Alors que des millions de documents viennent d’être rendus publics aux États-Unis, une association française de protection de l’enfance monte au créneau. Elle conteste fermement l’idée selon laquelle l’affaire Epstein serait principalement une affaire américaine et presse la justice française de relancer ses investigations sur le sol national.
Le point de friction se situe dans le luxueux appartement de 800 mètres carrés que le financier déchu possédait avenue Foch, à Paris. Selon l’association « Innocence en Danger », cette propriété n’était pas une simple résidence secondaire, mais un lieu central dans le système présumé de Jeffrey Epstein. L’organisation rappelle qu’elle avait déjà saisi le parquet de Paris en juillet 2019, conduisant à l’ouverture d’une enquête pour viols et agressions sexuelles sur mineurs.

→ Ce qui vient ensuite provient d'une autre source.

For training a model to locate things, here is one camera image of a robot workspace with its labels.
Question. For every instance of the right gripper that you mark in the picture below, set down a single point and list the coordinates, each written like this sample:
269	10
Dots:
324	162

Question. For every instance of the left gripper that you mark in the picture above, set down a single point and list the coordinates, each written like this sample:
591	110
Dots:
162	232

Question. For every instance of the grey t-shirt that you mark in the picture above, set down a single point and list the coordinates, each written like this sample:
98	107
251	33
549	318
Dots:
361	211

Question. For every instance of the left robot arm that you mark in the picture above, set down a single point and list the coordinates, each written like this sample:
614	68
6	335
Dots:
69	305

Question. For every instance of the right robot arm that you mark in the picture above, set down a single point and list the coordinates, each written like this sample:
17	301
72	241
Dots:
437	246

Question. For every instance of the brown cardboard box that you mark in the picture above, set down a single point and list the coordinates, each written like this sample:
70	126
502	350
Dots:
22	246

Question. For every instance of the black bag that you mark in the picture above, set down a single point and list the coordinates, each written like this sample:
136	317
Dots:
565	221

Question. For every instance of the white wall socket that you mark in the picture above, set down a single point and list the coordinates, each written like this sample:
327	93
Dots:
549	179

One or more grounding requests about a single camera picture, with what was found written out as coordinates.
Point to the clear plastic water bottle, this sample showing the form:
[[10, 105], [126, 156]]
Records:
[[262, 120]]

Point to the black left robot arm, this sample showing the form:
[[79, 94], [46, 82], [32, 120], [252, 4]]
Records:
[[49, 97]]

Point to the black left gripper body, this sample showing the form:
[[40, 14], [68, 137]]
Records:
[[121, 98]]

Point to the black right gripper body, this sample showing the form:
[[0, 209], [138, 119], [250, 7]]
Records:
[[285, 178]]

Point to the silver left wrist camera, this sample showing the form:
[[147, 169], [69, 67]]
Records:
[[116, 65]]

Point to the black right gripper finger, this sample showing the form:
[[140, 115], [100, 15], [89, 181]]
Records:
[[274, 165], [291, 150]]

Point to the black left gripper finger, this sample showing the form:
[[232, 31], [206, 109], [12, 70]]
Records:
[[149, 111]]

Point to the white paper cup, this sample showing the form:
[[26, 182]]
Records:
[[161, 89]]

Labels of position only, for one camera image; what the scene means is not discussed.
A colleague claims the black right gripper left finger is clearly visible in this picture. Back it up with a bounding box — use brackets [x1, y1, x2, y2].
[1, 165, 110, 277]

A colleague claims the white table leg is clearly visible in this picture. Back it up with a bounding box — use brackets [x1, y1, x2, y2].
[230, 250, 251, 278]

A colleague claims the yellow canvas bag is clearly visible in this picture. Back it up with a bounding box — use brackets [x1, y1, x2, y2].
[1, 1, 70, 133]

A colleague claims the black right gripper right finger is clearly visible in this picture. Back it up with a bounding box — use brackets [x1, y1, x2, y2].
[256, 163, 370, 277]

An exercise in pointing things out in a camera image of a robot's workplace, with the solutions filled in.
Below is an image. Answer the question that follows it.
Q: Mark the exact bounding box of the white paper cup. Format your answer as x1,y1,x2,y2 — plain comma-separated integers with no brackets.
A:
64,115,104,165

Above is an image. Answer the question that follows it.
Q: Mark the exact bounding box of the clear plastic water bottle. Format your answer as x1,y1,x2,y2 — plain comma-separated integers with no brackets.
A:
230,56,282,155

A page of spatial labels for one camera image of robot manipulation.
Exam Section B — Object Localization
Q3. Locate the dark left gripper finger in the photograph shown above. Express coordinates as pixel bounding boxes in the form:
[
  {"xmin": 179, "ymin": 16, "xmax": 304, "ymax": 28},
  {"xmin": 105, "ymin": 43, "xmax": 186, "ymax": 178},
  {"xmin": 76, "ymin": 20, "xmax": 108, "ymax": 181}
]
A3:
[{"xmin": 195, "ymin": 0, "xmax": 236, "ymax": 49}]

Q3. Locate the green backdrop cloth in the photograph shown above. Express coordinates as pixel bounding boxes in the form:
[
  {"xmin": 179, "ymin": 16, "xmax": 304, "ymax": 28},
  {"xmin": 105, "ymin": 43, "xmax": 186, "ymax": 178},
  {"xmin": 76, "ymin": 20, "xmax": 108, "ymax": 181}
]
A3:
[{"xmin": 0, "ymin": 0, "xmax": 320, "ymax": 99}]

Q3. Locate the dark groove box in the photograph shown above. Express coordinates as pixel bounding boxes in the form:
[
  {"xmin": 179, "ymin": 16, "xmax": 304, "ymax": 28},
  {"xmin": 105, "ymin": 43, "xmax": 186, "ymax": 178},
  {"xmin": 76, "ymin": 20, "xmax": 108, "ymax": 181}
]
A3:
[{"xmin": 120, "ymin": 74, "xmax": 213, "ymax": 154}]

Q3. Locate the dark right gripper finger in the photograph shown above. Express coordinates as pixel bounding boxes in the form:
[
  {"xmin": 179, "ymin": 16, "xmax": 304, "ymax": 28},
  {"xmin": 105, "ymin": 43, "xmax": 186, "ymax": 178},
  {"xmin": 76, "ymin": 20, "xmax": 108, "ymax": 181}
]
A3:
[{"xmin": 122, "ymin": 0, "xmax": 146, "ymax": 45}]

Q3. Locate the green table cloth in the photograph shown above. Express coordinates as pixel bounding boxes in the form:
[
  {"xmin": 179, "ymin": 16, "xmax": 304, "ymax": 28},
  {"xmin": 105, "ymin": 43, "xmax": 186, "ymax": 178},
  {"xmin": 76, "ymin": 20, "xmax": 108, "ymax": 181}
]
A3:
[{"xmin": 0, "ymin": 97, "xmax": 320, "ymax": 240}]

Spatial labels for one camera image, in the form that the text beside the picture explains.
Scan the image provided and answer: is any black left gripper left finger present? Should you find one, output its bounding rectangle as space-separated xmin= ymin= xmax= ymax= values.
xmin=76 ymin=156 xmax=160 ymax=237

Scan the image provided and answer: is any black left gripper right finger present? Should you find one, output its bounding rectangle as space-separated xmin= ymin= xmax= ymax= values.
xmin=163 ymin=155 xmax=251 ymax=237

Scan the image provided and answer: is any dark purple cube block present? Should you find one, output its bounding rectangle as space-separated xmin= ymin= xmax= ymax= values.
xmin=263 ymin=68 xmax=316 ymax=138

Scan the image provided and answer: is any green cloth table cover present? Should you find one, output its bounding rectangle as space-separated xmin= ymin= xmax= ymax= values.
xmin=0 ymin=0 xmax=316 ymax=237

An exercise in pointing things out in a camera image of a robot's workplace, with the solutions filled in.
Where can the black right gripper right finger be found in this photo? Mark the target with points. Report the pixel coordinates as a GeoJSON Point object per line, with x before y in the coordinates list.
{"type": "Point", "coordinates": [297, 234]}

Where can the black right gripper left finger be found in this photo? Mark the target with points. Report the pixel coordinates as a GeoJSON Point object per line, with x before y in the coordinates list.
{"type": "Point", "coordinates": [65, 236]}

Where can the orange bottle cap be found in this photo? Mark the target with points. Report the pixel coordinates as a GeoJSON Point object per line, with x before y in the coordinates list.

Des témoignages troublants émergent autour de ce domicile parisien. Un ancien intendant du milliardaire, à son service pendant près de deux décennies, a déclaré aux enquêteurs avoir vu défiler « de très nombreuses femmes » dans l’appartement, certaines semblant mineures et entretenant, selon lui, des « relations tarifées » avec Epstein. Un artisan ayant travaillé sur place au début des années 2000 a, quant à lui, confié avoir été marqué par les nombreuses photographies de jeunes filles qui y étaient exposées, évoquant une atmosphère « limite ».
Comme dans ses autres propriétés, l’appartement parisien était équipé d’une salle de massage, un détail qui prend un relief sinistre au regard des accusations d’agressions sexuelles formulées par des victimes américaines. L’une d’elles, par l’intermédiaire de son avocate, a même affirmé avoir été agressée « sur le sol français ».
Au-delà des potentielles violences, ce lieu servait de salon mondain où se croisaient des personnalités influentes des mondes politique, économique et culturel. Si la présence de certaines figures a été rapportée, aucune accusation directe ne pèse sur ces invités quant à une éventuelle connaissance des activités criminelles.
L’association soulève également la question des complicités locales, pointant du doigt le rôle de l’ancien agent de mannequins Jean-Luc Brunel, proche d’Epstein, décédé en prison en 2022 avant son procès. Considéré comme un « rabatteur » présumé pour le réseau, sa mort a laissé de nombreuses zones d’ombre sur l’étendue des activités en France.
Face à cette accumulation d’éléments, « Innocence en Danger » estime que les nouvelles archives américaines offrent une occasion cruciale de reprendre le dossier là où il a été laissé. L’association presse le parquet de Paris de saisir cette opportunité pour mener enfin une enquête approfondie, arguant qu’il existe désormais encore plus de raisons de vouloir « connaître la vérité » sur ce qui s’est réellement passé entre les murs de l’appartement de l’avenue Foch. La balle est désormais dans le camp de la justice française.